» To do
Find the lines below that include the word "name" and state how many there are, adding nothing.

» Data
────────────────────

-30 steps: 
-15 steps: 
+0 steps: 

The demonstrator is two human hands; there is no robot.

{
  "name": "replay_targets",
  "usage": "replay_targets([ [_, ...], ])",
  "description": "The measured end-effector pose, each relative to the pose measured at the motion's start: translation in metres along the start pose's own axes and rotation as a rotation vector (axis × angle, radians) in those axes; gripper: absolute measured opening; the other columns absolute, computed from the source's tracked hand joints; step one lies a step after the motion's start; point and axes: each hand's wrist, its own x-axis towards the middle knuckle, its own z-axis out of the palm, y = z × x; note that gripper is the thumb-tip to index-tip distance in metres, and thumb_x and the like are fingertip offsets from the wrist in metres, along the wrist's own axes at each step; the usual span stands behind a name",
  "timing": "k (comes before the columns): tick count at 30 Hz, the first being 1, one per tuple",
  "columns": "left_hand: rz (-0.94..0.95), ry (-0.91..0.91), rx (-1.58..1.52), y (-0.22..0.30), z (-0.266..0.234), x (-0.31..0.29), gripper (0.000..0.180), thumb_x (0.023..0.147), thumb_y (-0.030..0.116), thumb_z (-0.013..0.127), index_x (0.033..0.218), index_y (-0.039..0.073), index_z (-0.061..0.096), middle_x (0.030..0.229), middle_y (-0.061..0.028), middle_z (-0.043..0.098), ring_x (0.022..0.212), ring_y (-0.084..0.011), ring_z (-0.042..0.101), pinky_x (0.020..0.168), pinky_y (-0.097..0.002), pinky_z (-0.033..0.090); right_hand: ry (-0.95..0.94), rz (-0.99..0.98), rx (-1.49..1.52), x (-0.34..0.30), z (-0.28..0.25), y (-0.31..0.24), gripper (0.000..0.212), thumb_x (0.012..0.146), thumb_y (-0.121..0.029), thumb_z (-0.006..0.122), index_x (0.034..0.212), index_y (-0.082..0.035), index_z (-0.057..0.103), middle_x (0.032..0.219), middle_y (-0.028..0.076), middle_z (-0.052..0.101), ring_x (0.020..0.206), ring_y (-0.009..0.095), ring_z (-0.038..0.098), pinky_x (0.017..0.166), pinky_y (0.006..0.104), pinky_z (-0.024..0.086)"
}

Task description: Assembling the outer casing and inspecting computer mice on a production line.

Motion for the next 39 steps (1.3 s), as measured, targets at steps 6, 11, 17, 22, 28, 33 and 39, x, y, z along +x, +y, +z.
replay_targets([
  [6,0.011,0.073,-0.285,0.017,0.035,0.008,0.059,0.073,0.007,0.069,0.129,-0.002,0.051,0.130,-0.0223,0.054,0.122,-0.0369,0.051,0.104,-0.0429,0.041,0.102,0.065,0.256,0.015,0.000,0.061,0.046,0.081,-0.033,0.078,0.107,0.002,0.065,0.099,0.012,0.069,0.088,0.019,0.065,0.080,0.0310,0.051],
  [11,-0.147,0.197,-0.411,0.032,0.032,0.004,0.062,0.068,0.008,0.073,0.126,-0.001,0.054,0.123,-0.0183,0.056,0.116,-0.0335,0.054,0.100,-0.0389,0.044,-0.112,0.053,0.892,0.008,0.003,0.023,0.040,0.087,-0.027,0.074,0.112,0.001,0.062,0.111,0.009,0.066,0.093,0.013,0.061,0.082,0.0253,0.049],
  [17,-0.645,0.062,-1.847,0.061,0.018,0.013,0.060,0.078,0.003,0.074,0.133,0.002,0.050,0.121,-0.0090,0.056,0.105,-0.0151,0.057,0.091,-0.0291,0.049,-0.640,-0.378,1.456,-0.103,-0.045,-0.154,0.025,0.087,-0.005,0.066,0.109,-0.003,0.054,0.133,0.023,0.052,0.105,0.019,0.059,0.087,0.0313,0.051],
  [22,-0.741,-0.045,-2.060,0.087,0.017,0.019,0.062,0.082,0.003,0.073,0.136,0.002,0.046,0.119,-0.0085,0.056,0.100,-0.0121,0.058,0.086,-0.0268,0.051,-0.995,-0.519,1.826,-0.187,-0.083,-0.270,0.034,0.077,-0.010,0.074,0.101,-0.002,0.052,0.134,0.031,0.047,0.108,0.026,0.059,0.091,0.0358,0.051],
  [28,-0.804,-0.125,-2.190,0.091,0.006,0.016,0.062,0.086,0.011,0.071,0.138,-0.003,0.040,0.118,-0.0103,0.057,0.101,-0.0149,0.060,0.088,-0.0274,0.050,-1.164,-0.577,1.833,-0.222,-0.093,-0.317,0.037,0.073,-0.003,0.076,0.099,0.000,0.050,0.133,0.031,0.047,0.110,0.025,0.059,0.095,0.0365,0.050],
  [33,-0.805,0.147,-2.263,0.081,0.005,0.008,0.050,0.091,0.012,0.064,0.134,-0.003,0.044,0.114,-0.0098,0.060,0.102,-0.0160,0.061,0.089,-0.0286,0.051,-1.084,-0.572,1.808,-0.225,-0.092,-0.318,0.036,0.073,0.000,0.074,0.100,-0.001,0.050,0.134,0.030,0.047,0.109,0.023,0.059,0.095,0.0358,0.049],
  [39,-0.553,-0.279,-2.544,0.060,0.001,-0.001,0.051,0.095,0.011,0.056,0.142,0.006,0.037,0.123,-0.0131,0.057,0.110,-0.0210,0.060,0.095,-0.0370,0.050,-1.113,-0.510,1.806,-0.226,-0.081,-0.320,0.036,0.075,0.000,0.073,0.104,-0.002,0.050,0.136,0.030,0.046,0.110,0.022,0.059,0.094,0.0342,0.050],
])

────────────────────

» Solution for this problem
2